Ontnut wrote:Person 1 can know that they do NOT have blue eyes, since we know there must be a mixture of eye colours.

While I don't think this affects your reasoning, I don't recall it being in the problem statement. Person 1 has no reason to know there must be a mixture of eye colours.

Ontnut wrote:Night 2: They see nobody has left, but the only information that provides is that nobody knows they themselves are the one with blue eyes, though they can see others with blue eyes. Nobody leaves again.

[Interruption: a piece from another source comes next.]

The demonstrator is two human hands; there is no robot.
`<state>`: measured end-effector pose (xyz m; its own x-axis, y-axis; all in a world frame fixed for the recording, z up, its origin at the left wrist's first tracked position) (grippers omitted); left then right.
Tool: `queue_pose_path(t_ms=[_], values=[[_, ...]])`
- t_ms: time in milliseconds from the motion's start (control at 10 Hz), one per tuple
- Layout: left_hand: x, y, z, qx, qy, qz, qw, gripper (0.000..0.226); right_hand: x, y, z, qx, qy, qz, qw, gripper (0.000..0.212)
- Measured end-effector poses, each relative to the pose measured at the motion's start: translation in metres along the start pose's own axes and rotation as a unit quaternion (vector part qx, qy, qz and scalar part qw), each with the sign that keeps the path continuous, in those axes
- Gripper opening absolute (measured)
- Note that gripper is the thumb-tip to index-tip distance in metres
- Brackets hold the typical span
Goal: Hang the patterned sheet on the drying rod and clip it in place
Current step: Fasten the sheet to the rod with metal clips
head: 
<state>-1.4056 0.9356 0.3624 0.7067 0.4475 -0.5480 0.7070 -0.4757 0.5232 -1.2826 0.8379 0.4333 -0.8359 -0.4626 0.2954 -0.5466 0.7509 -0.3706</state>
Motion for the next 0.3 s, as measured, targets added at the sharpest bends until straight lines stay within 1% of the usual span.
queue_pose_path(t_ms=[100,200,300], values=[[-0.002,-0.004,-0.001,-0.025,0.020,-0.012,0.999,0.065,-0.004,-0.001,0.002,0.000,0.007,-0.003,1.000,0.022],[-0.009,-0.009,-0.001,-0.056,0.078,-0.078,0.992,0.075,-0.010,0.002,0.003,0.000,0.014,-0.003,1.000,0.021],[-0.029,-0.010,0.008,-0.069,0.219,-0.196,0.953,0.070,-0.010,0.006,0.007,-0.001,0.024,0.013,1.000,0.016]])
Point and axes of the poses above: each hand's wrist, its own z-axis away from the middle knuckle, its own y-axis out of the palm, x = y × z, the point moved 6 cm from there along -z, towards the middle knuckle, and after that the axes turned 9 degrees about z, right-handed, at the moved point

You say that the solution given in this thread suggests they'll leave on night three, but it actually says that the blue-eyed people should leave on night two. The information provided from no-one leaving on night one is that no-one believes they are the only person with blue eyes. This is equivalent to everybody being able to see someone else with blue eyes. In your example, this means person 2 knows that person 3 can see another blue-eyed person, and person 2 knows this can't be person 1 (because person 2 can see that person 1's eyes aren't blue), so person 2 can infer that he or she has blue eyes. The same reasoning with different numbers also allows person 3 to reach this conclusion about themselves, and so persons 2 and 3 can know that they have blue eyes before night 2 arrives.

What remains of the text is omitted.